In an ideal democracy citizens must express their preferences. A government by the people, for the people cannot be effective if the people do not take their chance to let their partialities be known. In the United States, roughly one third of all eligible citizens vote regularly. There are multiple factors that lead people to not actively participate in their government. In the 2008 election, 17.5% of nonvoters claimed they were too busy, 14.9% said they were injured or disabled, 13.4% stated they were not interested, 12.9% declared they did not like the candidates, and the remaining 41.3% had reasons ranging from straight refusal to an inconvenient voting location (Thompson). This evisceration of the American republic, the lack of voters caused by general apathy towards government, demonstrates an American ignorance to the privilege that is voting in a democracy. President John F. Kennedy stated in a public service announcement during the Cuban Missile Crisis, “There is one thing you can do. There is one way you can indicate your devotion to freedom. There is one way we can show how strongly we believe in our democracy… I hope every American will turn out and vote,” (Graham). Despite the value in voting in a democracy, the United States ranks 120th out of 169 countries for voter turnout in democratic countries, falling in between the Dominican Republic and Benin (Ghose). Even though America is the iconic democracy, most Americans do not bother voting or even getting educated on politics as it is an inconvenience to them. By these standards, America is not an ideal democracy, it is an inadequate one. A democratic country built by the people, for the people cannot be successful if the people are not effectively partaking.

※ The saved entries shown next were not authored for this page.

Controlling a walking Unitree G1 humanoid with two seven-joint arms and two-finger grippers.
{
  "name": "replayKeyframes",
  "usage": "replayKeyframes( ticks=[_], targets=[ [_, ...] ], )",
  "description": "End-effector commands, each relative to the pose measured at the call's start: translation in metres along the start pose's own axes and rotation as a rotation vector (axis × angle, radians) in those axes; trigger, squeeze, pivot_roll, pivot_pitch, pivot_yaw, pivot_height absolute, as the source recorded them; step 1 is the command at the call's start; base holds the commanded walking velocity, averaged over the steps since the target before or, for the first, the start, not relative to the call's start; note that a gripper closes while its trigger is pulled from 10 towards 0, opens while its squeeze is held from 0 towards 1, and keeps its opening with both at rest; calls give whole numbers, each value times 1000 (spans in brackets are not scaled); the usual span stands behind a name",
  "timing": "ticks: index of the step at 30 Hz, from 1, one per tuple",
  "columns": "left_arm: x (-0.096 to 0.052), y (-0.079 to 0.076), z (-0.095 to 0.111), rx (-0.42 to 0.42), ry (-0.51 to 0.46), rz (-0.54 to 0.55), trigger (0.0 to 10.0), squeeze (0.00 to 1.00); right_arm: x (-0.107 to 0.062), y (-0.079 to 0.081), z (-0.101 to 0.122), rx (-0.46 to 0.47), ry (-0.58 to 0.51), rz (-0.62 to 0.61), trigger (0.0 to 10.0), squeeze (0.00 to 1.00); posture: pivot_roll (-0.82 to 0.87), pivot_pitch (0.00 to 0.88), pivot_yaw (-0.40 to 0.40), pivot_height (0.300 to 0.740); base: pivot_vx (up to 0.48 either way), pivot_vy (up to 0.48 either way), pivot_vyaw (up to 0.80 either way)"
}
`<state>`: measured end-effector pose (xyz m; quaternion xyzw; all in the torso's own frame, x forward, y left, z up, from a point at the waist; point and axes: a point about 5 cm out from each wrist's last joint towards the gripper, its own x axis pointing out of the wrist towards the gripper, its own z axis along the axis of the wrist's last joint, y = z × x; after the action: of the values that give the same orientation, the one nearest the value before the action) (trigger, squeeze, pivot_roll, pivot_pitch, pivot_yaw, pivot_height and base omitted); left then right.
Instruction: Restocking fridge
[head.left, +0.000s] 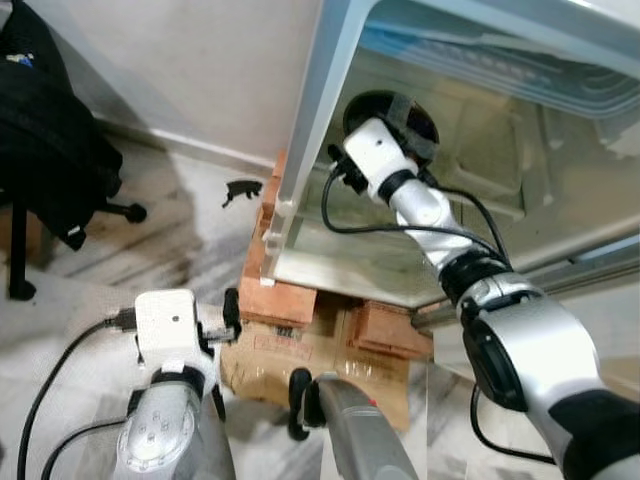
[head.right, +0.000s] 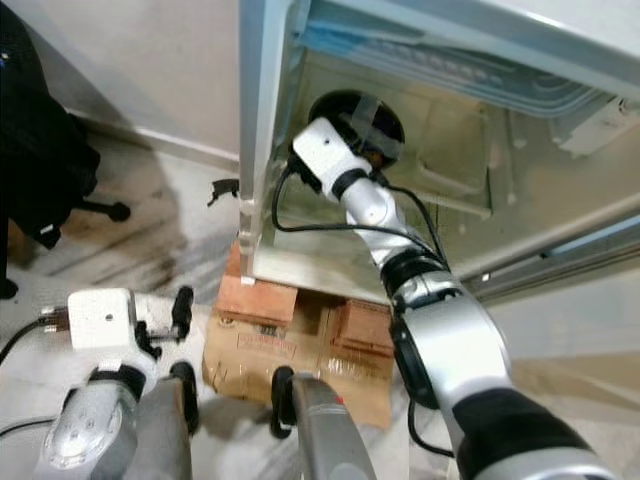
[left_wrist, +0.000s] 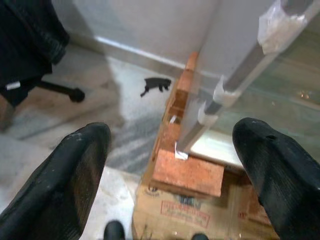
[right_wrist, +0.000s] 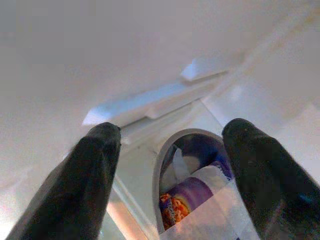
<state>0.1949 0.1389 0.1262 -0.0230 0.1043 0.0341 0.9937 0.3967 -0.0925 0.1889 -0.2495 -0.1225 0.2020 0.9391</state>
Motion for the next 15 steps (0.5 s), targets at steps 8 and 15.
replayKeyframes(
  ticks=[8, 15],
  targets=[
    [26, -1, -16, 9, 74, 13, 10000, 0, -29, 4, -29, 133, -7, 5, 10000, 1000, 159, 82, -167, 740, 0, 0, 0],
    [50, -8, -12, 55, 10, -69, 10000, 0, -68, 12, -61, 262, 80, -46, 10000, 1000, 112, 0, -134, 740, 0, 0, 0]
  ],
)
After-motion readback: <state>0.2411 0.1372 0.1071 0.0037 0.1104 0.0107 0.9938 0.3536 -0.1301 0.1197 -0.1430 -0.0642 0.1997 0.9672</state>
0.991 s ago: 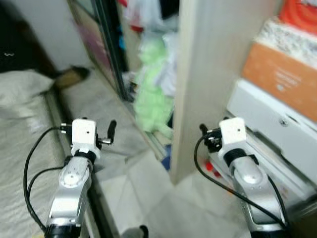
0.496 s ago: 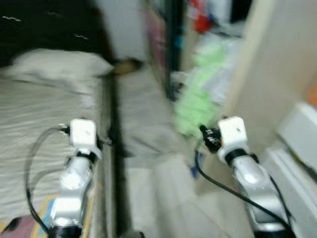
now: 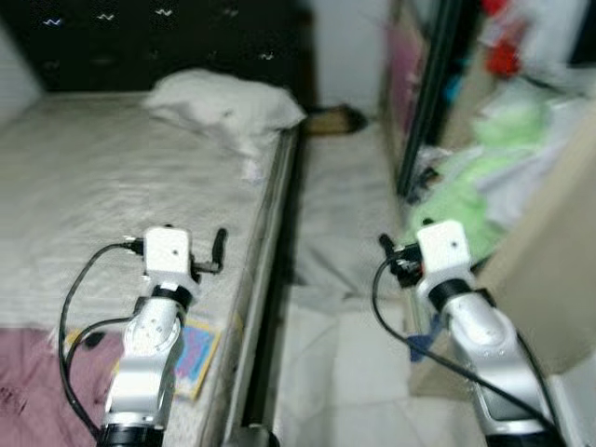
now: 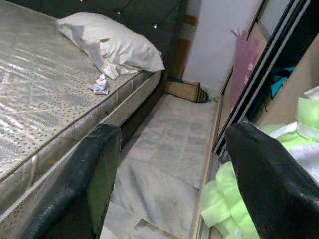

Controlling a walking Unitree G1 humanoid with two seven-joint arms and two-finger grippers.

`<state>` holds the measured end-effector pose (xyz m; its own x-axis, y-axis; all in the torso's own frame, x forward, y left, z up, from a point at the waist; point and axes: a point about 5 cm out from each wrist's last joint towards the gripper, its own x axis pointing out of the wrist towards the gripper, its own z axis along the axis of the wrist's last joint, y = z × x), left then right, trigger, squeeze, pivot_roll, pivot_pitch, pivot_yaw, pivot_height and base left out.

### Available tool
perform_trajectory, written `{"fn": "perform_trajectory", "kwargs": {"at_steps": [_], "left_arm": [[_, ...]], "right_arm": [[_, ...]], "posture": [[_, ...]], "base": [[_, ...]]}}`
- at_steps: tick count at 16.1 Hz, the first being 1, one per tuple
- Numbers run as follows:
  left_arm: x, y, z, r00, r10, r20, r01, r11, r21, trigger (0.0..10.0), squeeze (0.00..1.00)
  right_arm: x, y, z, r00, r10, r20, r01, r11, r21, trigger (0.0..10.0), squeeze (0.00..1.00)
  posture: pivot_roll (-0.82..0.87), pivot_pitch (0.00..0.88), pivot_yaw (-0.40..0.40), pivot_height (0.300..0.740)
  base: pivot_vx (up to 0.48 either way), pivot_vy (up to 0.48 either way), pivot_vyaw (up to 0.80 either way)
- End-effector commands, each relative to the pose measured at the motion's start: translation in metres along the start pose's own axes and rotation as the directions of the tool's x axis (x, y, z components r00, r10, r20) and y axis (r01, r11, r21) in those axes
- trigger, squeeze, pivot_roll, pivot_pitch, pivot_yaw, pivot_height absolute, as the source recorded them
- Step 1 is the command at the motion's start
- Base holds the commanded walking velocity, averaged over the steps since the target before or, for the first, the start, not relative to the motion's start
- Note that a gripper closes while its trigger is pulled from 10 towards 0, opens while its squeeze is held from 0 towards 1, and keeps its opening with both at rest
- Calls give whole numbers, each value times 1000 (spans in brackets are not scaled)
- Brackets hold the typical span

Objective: Clean up the room

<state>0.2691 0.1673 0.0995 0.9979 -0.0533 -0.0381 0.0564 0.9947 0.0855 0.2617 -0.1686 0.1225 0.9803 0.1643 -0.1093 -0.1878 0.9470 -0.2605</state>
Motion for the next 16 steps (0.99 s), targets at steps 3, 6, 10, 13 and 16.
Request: {"fn": "perform_trajectory", "kwargs": {"at_steps": [3, 6, 10, 13, 16], "left_arm": [[0, 7, 0, 1000, 22, -1, -22, 1000, 23, 10000, 0], [1, 7, 1, 1000, 24, 3, -24, 999, 28, 10000, 0], [2, 7, 1, 1000, 21, 7, -22, 999, 31, 10000, 0], [2, 7, 1, 1000, 17, 12, -17, 999, 34, 10000, 0], [2, 5, 2, 1000, 2, 12, -3, 999, 40, 10000, 0]], "right_arm": [[3, 6, 6, 999, 26, 33, -27, 1000, 16, 10000, 0], [3, 6, 7, 999, 33, 38, -34, 999, 17, 10000, 0], [3, 7, 9, 998, 36, 48, -37, 999, 19, 10000, 0], [3, 8, 11, 996, 56, 75, -58, 998, 35, 10000, 0], [2, 9, 16, 994, 46, 98, -50, 998, 37, 10000, 0]], "posture": [[-72, 0, 45, 740], [-72, 0, 44, 740], [-74, 0, 47, 740], [-74, 0, 48, 740], [-75, 0, 50, 740]], "base": [[0, 0, 800], [0, 0, 800], [0, 0, 800], [0, 0, 740], [0, 0, 0]]}}
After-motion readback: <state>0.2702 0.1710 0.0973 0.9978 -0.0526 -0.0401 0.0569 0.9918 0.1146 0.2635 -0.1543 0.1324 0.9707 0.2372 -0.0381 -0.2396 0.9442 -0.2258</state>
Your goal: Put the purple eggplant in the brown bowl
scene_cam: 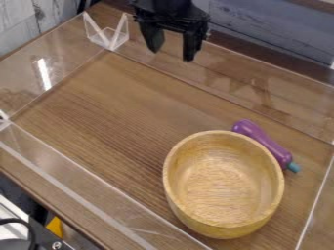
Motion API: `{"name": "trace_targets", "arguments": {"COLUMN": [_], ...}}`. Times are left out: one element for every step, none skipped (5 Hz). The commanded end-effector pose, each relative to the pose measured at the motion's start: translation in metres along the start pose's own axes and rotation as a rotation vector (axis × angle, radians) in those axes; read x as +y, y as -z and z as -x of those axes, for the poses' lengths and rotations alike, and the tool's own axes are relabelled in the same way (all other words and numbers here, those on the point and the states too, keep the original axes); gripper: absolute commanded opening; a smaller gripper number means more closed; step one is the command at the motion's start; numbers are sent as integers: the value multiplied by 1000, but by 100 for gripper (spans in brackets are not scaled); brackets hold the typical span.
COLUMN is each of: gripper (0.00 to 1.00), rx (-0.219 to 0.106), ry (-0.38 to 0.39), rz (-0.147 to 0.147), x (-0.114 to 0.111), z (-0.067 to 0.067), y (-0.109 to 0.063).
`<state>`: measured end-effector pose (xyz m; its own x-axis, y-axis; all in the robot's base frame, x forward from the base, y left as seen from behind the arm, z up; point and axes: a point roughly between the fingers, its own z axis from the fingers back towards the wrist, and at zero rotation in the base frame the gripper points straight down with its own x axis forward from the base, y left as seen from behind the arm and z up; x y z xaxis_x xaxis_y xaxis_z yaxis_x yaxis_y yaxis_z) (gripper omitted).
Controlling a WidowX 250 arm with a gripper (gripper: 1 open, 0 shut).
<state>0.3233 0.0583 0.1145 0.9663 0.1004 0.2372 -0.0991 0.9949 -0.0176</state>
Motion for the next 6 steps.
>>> {"name": "trace_targets", "arguments": {"gripper": [100,100,100,100,100,100], "rx": [-81,-89,-95,-77,-58,-40], "ry": [-1,1,0,-3,-11,-15], "rz": [-12,-15,-14,-20,-29,-36], "x": [-1,-3,-3,-4,-6,-8], "z": [-7,-8,-8,-5,-2,1], "y": [-23,-24,-22,-17,-12,-7]}}
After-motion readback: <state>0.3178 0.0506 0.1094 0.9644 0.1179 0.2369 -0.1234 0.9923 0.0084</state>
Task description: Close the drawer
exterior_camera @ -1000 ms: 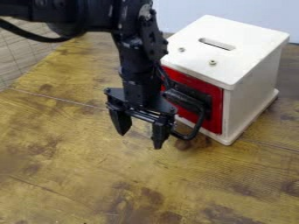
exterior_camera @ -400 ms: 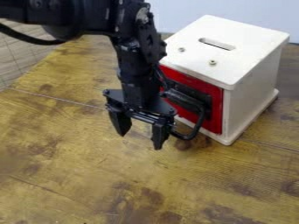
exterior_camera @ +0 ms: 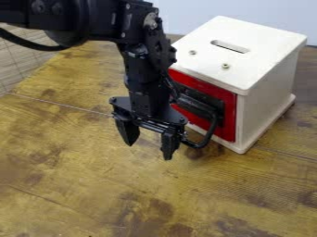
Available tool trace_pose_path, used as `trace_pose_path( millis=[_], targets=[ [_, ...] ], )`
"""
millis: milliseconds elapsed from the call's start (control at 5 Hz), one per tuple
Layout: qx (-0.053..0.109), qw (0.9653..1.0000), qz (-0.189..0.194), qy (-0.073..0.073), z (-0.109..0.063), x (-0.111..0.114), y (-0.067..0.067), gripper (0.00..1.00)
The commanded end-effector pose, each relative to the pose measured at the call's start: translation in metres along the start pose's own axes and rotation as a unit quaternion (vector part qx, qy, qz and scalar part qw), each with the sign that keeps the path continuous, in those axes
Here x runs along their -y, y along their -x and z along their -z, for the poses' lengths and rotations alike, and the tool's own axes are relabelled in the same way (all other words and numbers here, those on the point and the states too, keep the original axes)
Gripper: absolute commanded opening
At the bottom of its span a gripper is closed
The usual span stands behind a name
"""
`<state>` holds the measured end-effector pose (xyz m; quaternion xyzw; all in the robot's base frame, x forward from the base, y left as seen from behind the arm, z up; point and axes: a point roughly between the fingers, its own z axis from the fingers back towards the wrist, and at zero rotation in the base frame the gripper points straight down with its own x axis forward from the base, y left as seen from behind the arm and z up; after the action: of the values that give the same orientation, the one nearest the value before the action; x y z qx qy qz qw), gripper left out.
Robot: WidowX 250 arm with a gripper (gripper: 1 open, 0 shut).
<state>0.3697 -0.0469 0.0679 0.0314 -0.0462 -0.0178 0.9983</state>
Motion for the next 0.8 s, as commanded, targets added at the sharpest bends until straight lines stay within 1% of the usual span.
trace_pose_path(
  millis=[0,600],
  targets=[
    [0.051,0.9987,-0.001,0.002,-0.038,-0.0046,-0.0079,1.0],
    [0.055,0.9985,0.0,0.001,-0.0429,-0.0048,-0.0108,1.0]
  ],
)
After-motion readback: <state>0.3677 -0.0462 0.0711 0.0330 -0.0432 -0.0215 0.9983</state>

In practice, notwithstanding the iconic nature of American democracy, the United States is not an example of an ideal democracy. The Electoral College allows for individual votes to be treated as commodities as they are split and divided between states. The College itself represents the states and not the people, and it allows the members to completely disregard voting in favor of their represented communities without consequence. Voter ID laws account for a missing 4.5%, in certain states, of minority votes. Factions work against the popular agenda, which causes voters to feel dispirited about voting in general, leading to being in the bottom third of democracy in terms of voter turnout. In terms of all people having an opportunity for their preferences to be known, America is a good democracy. Conversely when looking at equality in voting and effective participation by its citizens, America is an imperfect democracy.